A propósito de uma douta opinião do Sr. Dr. F.V.P. da Fonseca, permito-me acrescentar alguns esclarecimentos que me parecem pertinentes para uma resposta adequada à "ciberdúvida" apresentada.
Para esse efeito, transcrevo um modesto artigo da minha autoria, publicado num jornal local:
Escoteiro ou escuteiro?
Todos diferentes, todos iguais.
Ultimamente tem surgido, nas páginas deste jornal, em artigos escotistas, a expressão "escoteiro" - assim mesmo, com um "o" - em vez do mais vulgarizado "escuteiro", com "u".
Afinal, qual delas está certa? Estão as duas, como adiante veremos.
Para isso, temos de contar um pouco da história do movimento escotista em Portugal:
Em 1911, surgia em Portugal o primeiro grupo de "boy-scouts", organizado segundo os princípios delineados por Lord Baden-Powell, o fundador do movimento escotista. Porque a adopção do estrangeirismo não agradou aos mentores do grupo, foi adoptada uma palavra já existente na língua portuguesa, com uma fonética e um significado muito semelhantes ao scout saxónico: escoteiro, (s.m.) pioneiro; aquele que viaja sem bagagem, gastando por escote; adj. leve; veloz.
Assim, em 1913 foi fundada a primeira associação escotista portuguesa, a A.E.P. - Escoteiros de Portugal, que, até hoje, mantém a grafia original.
Na década de 20, a Igreja Católica idealizou criar outra associação escotista, mas com carácter uniconfessional, destinada exclusivamente aos jovens que professavam a religião Católica Romana. Assim nasceu o "Corpo de Scouts Católicos Portugueses", mais tarde "Corpo Nacional de Scouts". Por desconhecimento da pronúncia inglesa, a expressão "scout" era pronunciada à maneira francesa: "secúte". E, embora com outro desfecho, a história repetiu-se – os responsáveis daquele movimento católico tentaram encontrar uma palavra portuguesa que soasse ao ouvido de uma maneira próxima de "secúte" e com um significado ajustável. Escolheram o "escuta", justificando que, para além da semelhança fonética, o "scout" era atento e observador e, por isso, se adequava ao significado da palavra. Apesar de ser um conceito muito redutor veio a vingar, dando origem ao "Corpo Nacional de Escutas".

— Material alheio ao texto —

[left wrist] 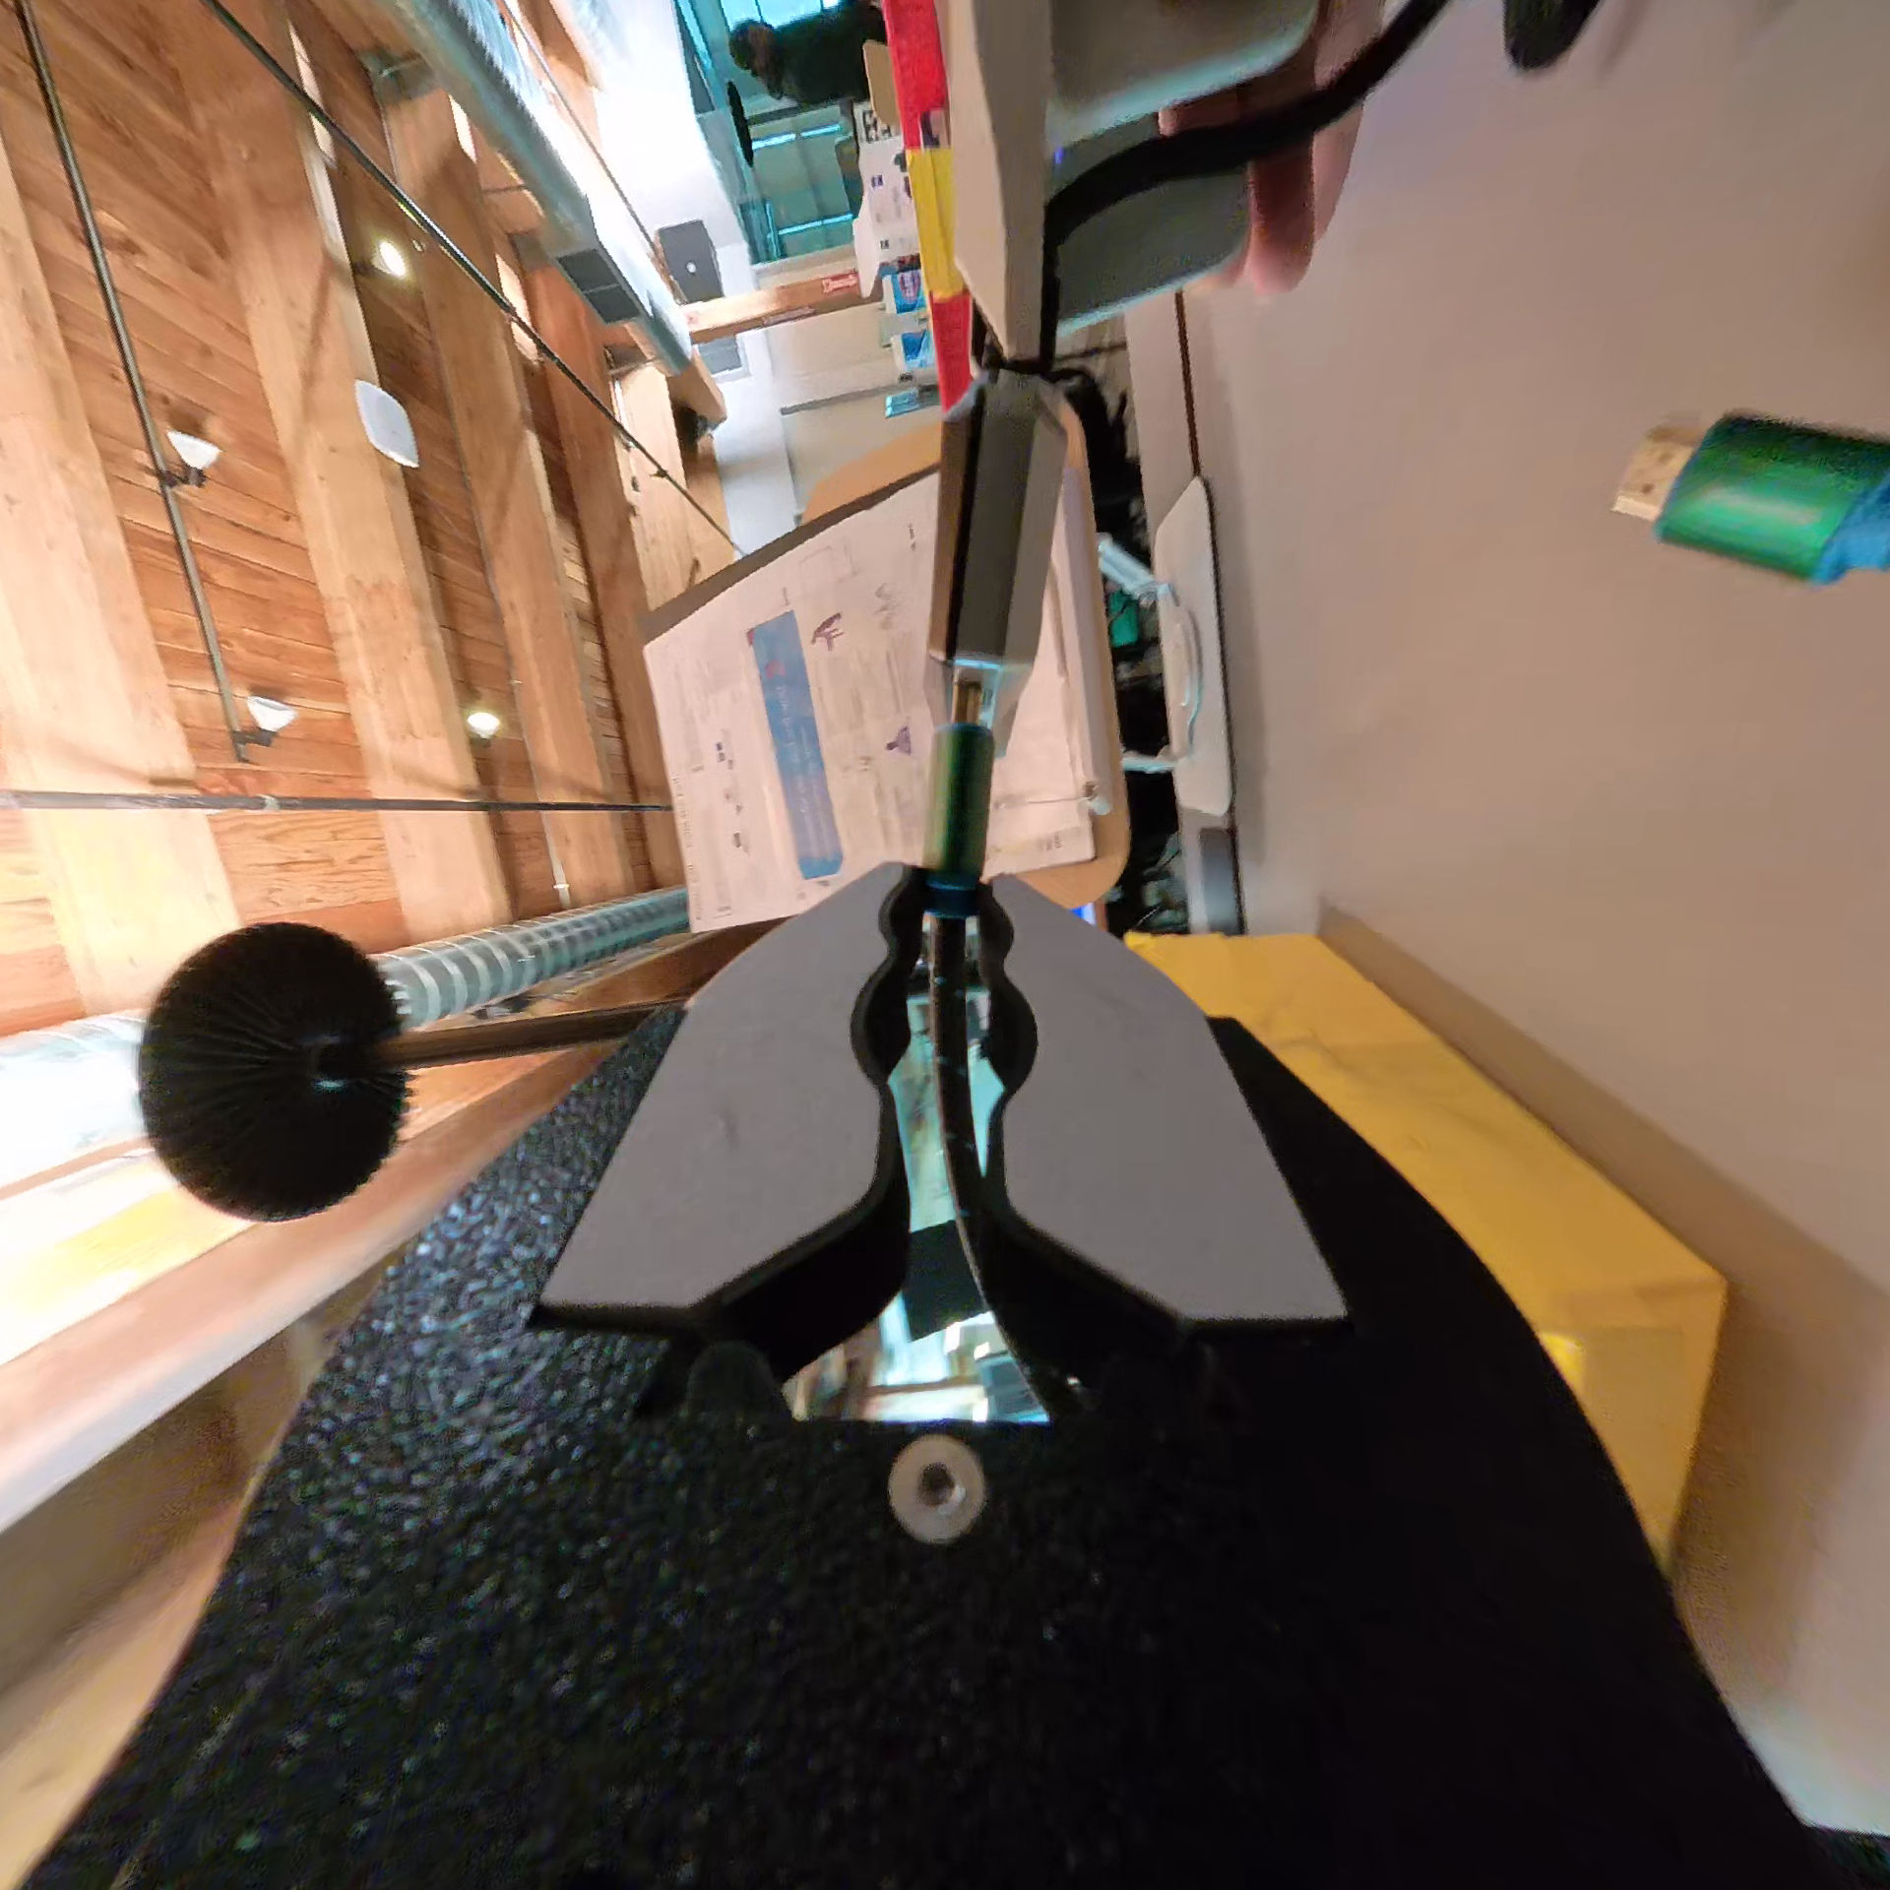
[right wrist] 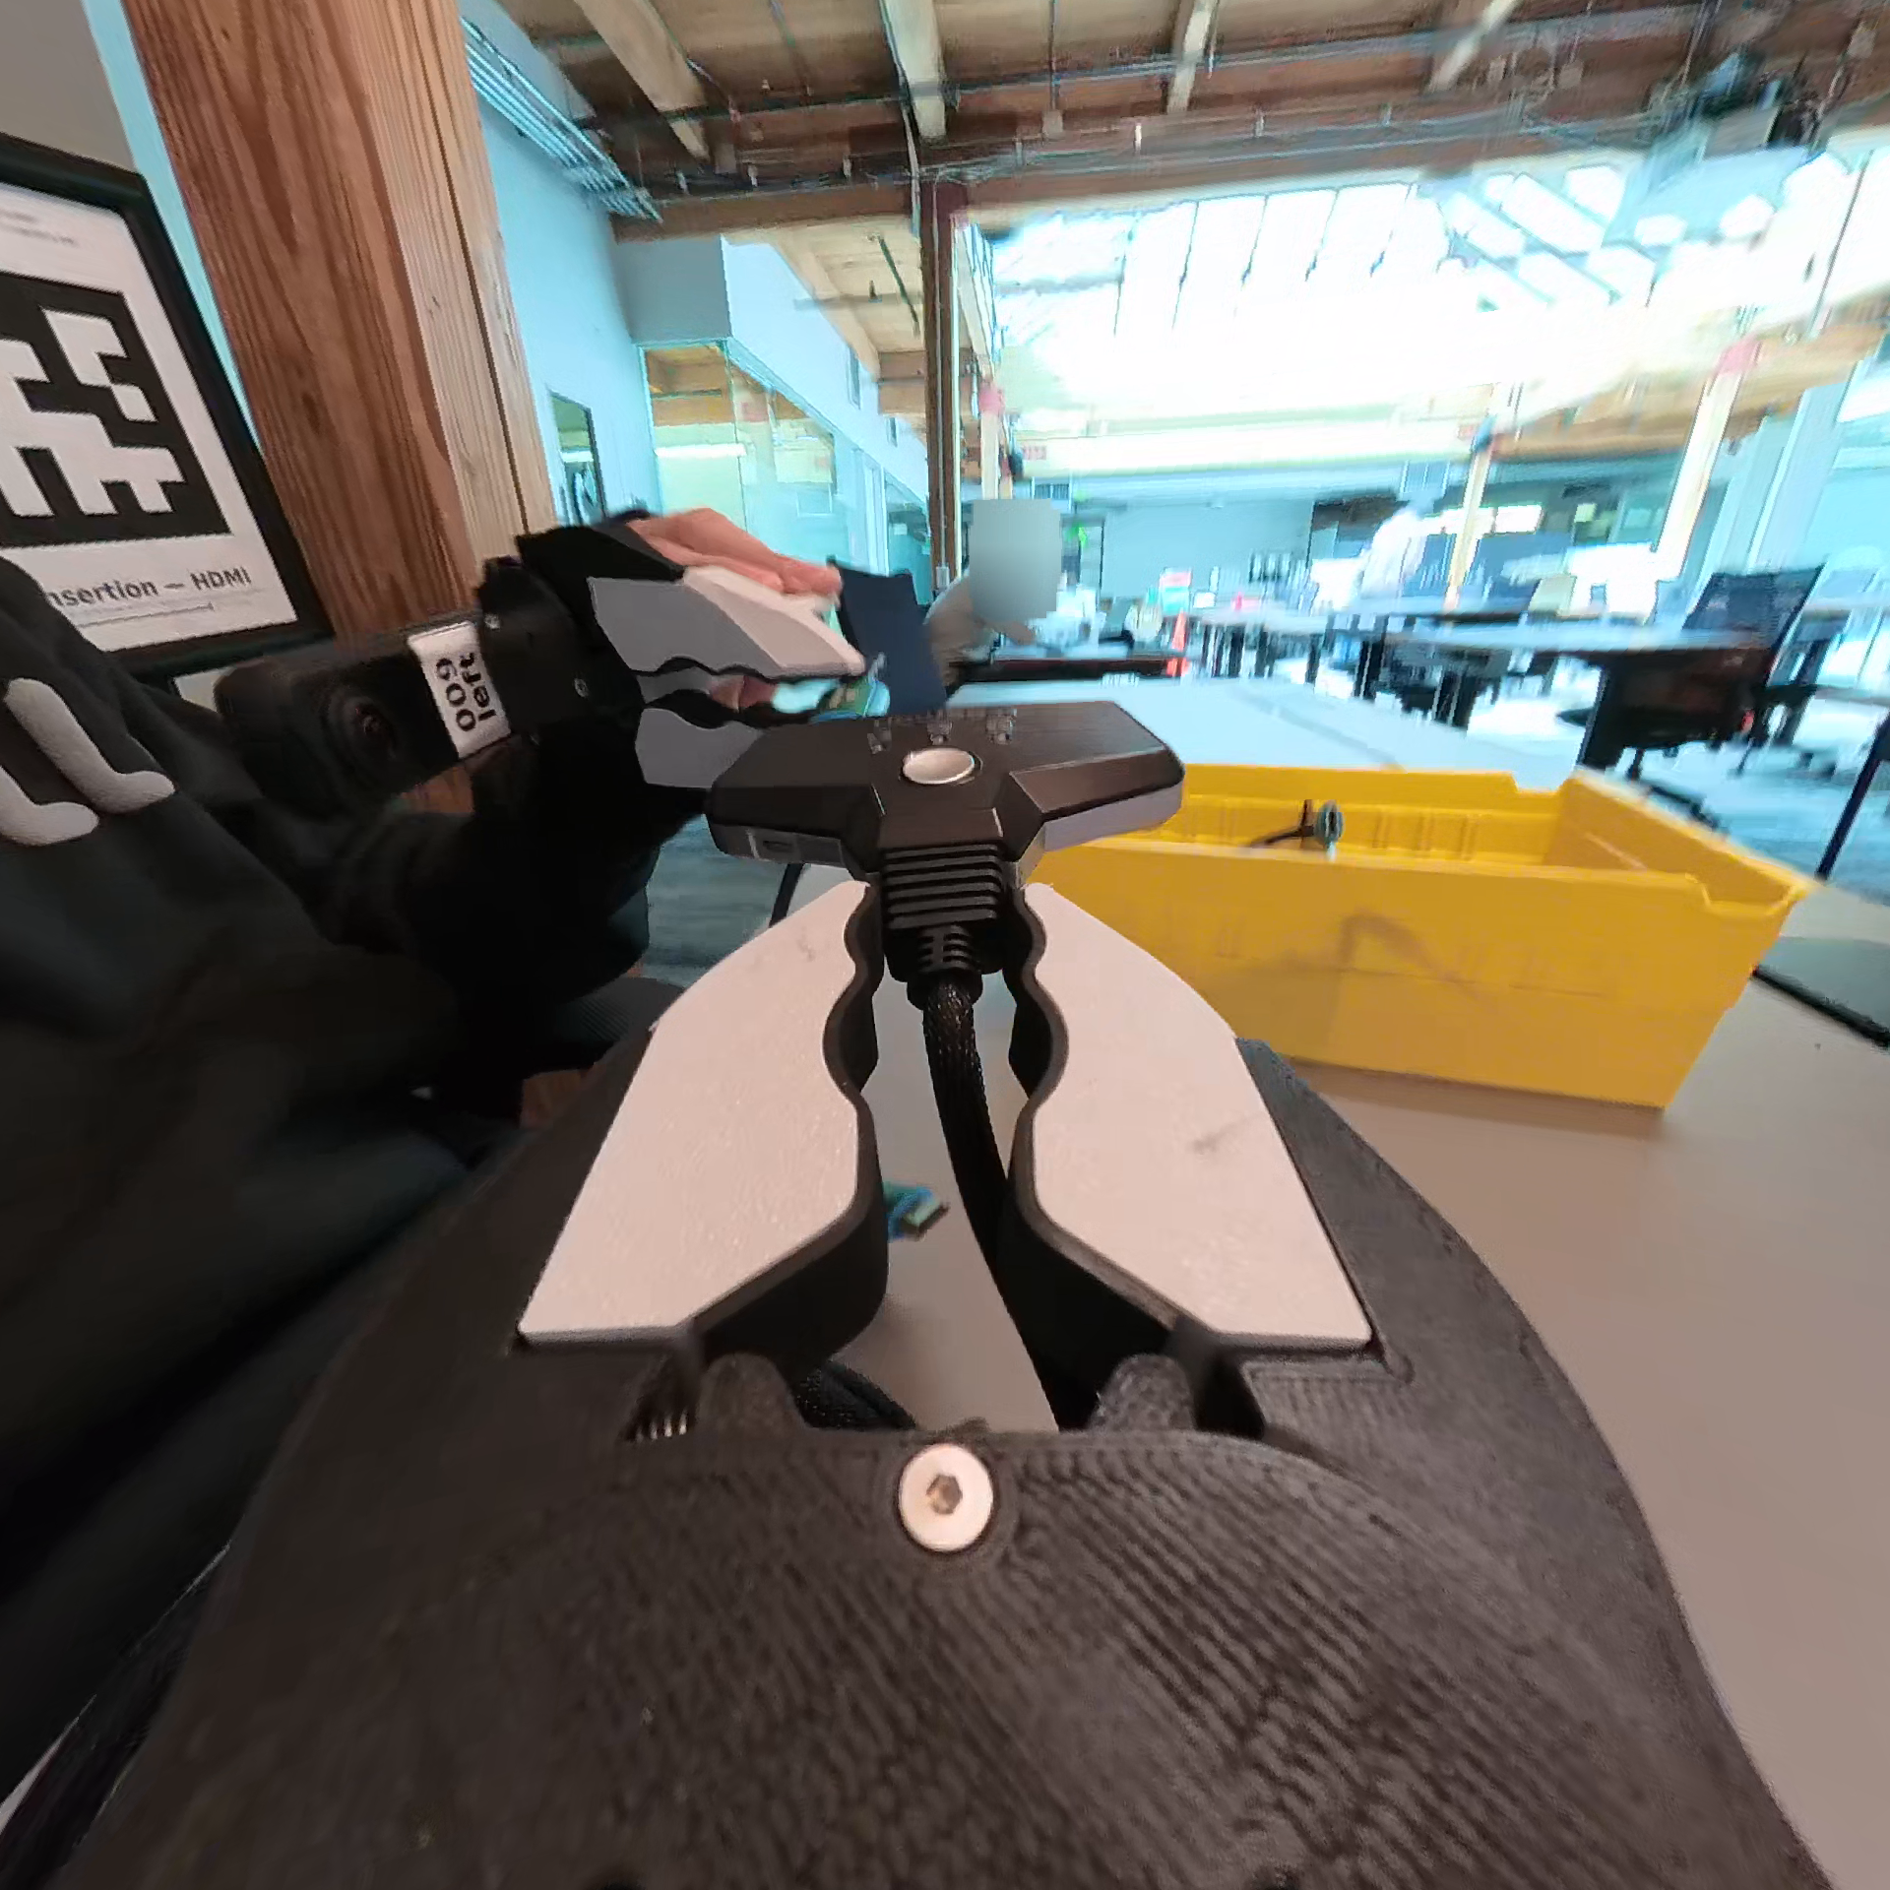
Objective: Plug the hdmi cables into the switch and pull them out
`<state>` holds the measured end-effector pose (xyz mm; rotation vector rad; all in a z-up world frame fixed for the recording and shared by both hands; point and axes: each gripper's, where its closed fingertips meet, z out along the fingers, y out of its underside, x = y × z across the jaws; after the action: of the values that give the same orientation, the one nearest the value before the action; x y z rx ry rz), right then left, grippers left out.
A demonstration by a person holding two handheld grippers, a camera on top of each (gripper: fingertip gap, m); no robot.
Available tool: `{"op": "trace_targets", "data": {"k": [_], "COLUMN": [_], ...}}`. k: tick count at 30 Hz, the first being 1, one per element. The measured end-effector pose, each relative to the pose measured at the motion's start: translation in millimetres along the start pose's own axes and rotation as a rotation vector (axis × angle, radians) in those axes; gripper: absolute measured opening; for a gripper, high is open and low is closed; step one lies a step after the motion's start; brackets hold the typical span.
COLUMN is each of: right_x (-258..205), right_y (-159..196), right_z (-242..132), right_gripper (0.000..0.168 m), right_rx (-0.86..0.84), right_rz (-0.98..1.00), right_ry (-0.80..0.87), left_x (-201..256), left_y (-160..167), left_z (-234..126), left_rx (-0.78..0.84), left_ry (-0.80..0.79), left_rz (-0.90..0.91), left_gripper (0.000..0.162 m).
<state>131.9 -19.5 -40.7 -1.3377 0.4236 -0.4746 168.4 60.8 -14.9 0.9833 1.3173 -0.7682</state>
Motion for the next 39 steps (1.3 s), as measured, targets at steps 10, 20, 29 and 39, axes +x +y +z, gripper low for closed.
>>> {"op": "trace_targets", "data": {"k": [10,20,29,39], "right_x": [-15.7,-22.1,-27.8,-25.5], "right_y": [-5.2,-0.4,5.2,8.0], "right_z": [6.3,8.7,11.3,12.5], "right_gripper": [0.022,0.023,0.022,0.022], "right_rx": [-0.006,-0.035,-0.062,-0.08], "right_rz": [-0.199,-0.243,-0.283,-0.28], "right_ry": [-0.034,-0.065,-0.093,-0.081], "left_x": [10.8,-3.4,20.0,27.2], "left_y": [-13.8,2.1,-23.6,-22.9], "left_z": [-34.0,-53.1,-39.3,-34.0], "left_rx": [0.386,0.528,0.538,0.552], "left_ry": [0.553,0.552,0.735,0.747], "left_rz": [-1.018,-1.135,-1.245,-1.248], "left_gripper": [0.049,0.033,0.04,0.02]}}
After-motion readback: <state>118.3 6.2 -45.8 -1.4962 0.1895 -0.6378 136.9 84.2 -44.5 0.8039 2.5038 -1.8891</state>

Durante o regime anterior ao 25 de Abril de 1974, a AEP sobreviveu com grandes dificuldades, sendo considerada indesejável e apenas tolerada. Chegou mesmo a ser publicado um Decreto que extinguia a sua actividade nas chamadas "Províncias Ultramarinas". Entretanto, o CNE, sob os auspícios da Igreja, atingiu uma notável expansão e, felizmente, conseguiu manter acesa a chama escotista durante a longa noite da ditadura. Enquanto o "escotismo" definhava, o "escutismo" foi-se tornando cada vez mais conhecido dos portugueses.
No entanto, até meados do século, é mais frequente encontrar a grafia "escoteiro" em livros e jornais portugueses. Curiosamente, esta é uma das questões onde nunca houve consenso nos diversos acordos ortográficos. Os brasileiros sempre escreveram "escoteiro".
Esta diferenciação nunca foi objecto de polémica, até porque os escoteiros consideram-se irmãos entre si e os valores da fraternidade escotista estão muito acima de meros preciosismos etimológicos. Pelo contrário, os escoteiros até consideram vantajosa a existência das duas grafias, pois assim se torna muito mais fácil identificar a que associação pertence o adepto dos ideais de Baden-Powell.